To illustrate deep ethics, let’s use a medical analogy. You can either nuke a cancerous tumor — which may do the job but also have horrendous side effects — or treat it in a personalized manner, with a mix of, let’s say, microdosing of psilocybin, somatic exercises, therapy — and still a bit of nuking still may be the best solution. The point is: to be deeply ethical is to search out the most nuanced, pragmatic, and elegantly simple solution, one that acknowledges complexity. Deep ethics is complex and looks at substructures, whereas shallow morality prescribes universals and absolutes.

We should not think that we are ready for this kind of freedom, for most of us will never be.
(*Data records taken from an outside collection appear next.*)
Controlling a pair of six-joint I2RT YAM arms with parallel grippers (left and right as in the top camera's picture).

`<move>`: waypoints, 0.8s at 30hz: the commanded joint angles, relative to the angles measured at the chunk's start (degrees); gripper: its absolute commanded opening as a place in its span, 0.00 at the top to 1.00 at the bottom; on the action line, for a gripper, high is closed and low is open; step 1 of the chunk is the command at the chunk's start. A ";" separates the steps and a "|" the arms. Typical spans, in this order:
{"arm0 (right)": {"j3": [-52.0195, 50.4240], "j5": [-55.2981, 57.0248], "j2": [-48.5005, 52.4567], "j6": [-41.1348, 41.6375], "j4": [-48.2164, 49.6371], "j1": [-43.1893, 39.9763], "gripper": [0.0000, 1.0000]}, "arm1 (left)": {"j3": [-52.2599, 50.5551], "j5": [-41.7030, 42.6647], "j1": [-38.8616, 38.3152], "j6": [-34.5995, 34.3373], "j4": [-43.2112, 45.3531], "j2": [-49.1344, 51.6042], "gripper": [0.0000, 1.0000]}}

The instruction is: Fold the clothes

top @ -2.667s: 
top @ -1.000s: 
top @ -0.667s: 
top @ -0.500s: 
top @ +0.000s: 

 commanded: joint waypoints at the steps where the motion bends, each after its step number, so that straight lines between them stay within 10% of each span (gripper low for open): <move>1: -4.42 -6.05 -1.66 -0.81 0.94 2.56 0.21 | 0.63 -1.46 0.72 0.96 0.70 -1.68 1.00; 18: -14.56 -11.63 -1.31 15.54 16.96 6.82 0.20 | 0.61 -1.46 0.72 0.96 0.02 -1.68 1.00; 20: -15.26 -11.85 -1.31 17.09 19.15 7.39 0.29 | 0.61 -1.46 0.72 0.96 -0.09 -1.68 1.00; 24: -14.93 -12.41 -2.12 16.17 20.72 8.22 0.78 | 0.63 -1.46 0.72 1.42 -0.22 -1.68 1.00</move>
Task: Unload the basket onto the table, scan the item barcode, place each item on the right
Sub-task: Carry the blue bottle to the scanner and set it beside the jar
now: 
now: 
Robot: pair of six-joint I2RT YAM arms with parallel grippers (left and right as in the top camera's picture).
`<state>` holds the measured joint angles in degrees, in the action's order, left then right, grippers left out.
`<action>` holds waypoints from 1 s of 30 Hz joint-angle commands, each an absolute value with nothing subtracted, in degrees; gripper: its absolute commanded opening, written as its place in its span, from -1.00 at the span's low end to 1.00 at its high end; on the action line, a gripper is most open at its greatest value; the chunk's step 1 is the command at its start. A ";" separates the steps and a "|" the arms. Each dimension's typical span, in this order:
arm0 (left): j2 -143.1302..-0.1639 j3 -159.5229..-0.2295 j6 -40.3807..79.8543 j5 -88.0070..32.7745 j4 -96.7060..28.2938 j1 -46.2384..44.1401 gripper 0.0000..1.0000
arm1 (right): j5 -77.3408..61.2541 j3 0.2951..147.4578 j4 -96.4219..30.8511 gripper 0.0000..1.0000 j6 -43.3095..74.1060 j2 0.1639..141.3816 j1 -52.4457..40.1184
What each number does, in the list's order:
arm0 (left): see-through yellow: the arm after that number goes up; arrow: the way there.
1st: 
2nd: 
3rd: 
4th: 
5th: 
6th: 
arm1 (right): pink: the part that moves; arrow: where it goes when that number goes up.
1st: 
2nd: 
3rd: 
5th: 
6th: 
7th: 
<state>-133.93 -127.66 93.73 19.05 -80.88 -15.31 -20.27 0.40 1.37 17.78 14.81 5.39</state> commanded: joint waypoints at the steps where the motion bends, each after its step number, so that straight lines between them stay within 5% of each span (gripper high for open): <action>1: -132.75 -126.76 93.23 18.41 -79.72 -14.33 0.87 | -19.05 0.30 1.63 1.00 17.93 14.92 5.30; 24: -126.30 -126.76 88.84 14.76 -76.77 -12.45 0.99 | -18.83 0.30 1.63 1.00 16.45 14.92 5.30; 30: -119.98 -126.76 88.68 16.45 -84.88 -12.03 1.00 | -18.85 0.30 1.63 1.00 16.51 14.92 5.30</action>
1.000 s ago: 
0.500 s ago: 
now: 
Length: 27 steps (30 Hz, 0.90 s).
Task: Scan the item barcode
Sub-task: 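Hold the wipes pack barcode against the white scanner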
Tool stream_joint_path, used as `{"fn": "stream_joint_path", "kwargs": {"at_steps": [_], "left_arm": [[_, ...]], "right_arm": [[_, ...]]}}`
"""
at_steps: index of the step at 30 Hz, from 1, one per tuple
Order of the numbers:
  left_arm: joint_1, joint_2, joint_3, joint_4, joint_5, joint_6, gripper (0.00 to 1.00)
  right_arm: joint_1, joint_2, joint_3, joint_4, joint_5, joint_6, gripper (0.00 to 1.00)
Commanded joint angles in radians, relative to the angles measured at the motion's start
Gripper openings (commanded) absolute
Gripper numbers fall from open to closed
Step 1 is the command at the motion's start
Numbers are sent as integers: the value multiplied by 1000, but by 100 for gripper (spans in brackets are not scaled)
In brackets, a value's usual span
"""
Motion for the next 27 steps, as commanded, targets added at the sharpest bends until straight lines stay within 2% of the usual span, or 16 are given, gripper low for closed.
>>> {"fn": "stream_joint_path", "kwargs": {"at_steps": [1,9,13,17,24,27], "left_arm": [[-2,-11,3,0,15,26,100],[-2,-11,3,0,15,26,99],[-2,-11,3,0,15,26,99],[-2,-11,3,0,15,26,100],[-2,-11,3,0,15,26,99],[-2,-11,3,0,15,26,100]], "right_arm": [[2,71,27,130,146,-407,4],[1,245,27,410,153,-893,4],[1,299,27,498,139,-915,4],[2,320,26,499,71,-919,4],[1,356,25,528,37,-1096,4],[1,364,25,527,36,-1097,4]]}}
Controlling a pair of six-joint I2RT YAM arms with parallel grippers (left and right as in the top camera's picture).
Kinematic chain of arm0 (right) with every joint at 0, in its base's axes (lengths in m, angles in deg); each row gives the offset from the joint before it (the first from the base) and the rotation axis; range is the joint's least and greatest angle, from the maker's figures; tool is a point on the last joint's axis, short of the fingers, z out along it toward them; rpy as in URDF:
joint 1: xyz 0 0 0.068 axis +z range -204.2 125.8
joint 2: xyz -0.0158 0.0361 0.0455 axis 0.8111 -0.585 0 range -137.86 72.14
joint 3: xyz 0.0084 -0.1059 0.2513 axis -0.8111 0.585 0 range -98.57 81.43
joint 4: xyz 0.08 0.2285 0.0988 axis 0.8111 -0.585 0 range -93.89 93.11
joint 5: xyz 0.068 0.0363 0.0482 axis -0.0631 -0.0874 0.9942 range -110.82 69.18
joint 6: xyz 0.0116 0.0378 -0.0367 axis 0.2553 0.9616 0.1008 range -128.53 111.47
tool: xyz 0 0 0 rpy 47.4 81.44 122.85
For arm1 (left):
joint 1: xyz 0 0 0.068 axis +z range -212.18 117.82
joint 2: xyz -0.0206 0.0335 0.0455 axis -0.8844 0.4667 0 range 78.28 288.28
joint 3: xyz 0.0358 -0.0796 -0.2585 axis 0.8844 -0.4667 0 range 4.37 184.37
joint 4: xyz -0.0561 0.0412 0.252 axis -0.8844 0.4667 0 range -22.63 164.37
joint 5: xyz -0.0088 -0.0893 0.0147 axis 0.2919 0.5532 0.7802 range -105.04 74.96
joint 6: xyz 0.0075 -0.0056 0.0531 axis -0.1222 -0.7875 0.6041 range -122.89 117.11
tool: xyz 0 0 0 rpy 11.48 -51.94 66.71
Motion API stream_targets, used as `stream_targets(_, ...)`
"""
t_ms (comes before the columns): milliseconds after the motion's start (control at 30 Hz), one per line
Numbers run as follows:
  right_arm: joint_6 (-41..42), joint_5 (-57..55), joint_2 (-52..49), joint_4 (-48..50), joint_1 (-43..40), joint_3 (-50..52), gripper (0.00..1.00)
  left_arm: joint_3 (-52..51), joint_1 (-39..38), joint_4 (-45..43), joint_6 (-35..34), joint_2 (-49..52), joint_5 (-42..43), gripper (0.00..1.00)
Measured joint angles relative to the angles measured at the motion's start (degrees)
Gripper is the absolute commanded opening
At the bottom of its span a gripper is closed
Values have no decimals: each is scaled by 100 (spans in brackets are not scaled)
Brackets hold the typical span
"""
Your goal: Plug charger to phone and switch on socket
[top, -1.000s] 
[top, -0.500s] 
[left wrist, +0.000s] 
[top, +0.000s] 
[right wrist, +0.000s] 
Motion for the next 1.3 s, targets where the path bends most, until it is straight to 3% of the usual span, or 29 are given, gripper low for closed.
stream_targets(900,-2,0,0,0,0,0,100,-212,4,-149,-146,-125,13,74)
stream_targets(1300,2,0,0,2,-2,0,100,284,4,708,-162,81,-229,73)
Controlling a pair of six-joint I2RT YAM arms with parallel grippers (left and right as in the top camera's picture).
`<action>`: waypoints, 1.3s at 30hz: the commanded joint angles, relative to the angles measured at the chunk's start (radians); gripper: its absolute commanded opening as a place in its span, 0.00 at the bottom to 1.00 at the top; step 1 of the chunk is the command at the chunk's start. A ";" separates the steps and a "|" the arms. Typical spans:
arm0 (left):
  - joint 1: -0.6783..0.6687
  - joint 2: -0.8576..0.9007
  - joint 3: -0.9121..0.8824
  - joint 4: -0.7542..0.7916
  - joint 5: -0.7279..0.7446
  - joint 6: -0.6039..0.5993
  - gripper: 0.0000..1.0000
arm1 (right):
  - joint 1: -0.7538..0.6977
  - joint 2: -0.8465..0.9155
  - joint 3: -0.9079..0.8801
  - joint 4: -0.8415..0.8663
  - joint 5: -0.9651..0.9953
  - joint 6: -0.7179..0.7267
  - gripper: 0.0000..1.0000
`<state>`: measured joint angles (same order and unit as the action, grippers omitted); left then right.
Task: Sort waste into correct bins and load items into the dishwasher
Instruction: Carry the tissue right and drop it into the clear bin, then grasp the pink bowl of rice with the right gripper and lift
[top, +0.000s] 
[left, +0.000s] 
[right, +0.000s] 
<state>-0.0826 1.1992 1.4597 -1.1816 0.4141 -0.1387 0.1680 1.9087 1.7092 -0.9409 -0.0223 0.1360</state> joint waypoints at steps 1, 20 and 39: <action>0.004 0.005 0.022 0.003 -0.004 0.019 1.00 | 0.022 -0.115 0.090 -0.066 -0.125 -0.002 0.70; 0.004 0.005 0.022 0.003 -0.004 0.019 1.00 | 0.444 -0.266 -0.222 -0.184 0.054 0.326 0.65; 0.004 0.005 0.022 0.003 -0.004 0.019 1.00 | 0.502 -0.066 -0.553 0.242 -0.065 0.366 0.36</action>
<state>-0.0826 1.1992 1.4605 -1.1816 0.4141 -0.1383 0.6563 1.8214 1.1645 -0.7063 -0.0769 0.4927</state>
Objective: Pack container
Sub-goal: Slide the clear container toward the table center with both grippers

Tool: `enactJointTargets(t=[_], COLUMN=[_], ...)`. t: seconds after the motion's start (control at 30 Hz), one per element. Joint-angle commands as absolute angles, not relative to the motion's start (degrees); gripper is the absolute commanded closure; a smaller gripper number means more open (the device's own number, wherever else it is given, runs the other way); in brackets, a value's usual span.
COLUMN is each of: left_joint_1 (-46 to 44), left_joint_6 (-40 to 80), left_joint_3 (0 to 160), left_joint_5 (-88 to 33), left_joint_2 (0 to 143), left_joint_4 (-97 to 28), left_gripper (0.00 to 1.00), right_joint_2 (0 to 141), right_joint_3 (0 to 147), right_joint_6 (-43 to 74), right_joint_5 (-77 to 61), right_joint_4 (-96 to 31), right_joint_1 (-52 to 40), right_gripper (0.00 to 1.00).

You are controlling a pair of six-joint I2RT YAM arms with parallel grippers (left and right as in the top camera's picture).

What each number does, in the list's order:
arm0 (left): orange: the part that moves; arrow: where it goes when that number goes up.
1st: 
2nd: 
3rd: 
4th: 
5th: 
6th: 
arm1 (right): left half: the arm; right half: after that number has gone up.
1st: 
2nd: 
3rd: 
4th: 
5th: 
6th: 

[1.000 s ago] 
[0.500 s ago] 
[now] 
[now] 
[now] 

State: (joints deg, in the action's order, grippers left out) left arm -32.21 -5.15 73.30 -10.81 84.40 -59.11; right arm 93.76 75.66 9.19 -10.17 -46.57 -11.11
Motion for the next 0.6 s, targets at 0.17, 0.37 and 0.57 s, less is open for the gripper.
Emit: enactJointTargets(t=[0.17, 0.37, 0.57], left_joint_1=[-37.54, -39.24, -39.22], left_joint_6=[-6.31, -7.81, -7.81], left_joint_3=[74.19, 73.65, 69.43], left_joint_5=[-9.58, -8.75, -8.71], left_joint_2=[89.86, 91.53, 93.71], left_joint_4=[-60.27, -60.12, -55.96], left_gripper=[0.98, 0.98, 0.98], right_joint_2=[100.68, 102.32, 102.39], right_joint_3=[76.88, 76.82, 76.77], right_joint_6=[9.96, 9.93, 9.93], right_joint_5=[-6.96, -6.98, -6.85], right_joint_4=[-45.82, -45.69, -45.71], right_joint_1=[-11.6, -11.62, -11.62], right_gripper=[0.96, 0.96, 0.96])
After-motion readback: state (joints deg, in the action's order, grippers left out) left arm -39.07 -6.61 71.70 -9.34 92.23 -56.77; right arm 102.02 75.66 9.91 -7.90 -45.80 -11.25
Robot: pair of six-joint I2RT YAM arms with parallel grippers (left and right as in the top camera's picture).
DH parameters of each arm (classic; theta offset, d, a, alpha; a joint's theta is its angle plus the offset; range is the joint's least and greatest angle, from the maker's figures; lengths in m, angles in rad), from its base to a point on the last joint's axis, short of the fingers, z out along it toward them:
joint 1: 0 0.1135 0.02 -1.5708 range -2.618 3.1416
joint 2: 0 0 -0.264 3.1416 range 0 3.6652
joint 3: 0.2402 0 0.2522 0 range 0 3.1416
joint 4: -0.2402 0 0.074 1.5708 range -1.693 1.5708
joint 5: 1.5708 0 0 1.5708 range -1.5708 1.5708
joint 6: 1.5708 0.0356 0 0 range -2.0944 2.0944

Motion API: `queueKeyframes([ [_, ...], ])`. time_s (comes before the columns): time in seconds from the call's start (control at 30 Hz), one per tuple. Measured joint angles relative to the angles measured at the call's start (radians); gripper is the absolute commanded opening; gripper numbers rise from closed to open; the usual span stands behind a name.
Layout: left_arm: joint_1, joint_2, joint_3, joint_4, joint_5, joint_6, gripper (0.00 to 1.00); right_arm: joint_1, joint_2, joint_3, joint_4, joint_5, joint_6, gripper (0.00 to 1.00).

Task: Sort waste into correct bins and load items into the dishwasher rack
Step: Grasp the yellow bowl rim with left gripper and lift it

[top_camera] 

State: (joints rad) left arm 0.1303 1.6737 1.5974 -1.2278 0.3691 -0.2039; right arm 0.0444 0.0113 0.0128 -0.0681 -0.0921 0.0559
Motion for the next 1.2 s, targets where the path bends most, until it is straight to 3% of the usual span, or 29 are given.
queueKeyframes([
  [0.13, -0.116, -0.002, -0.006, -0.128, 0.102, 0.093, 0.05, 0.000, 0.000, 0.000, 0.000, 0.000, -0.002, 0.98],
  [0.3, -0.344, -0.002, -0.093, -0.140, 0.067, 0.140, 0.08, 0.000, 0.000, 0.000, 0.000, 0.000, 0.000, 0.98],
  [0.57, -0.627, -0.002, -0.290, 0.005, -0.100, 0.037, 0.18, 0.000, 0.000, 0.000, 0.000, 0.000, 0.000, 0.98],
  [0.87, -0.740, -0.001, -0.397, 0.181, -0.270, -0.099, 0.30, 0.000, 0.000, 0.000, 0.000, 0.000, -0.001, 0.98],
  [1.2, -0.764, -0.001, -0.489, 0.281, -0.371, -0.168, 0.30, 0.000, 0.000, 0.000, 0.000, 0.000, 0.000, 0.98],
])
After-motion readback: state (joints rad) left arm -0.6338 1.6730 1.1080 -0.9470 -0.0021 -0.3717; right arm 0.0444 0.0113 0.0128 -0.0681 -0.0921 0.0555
But the few who step outside of reified codes, who break the shell of religiosity, are those who will lead us to a new world. This is the world of deep ethics. For we, as a civilization, need to progress to the state of deep ethics, rather than trumpet borrowed or second-hand morality. We need to respond with mercy, grace, and intelligence to whatever arises.

Deep ethics are about becoming naked to the complex tissues of reality. They are seeing things as they are, as deeply as we can. One of the problems with our shallow moralizing, is that it is all about mental constructs that are second hand — in other words it is divorced from perception and context. Shallow morality is provincial, ideological, or culturally handed down. Deep ethics is becoming intelligently attuned to reality, reacting to what arises in the eternal nowness of the situation.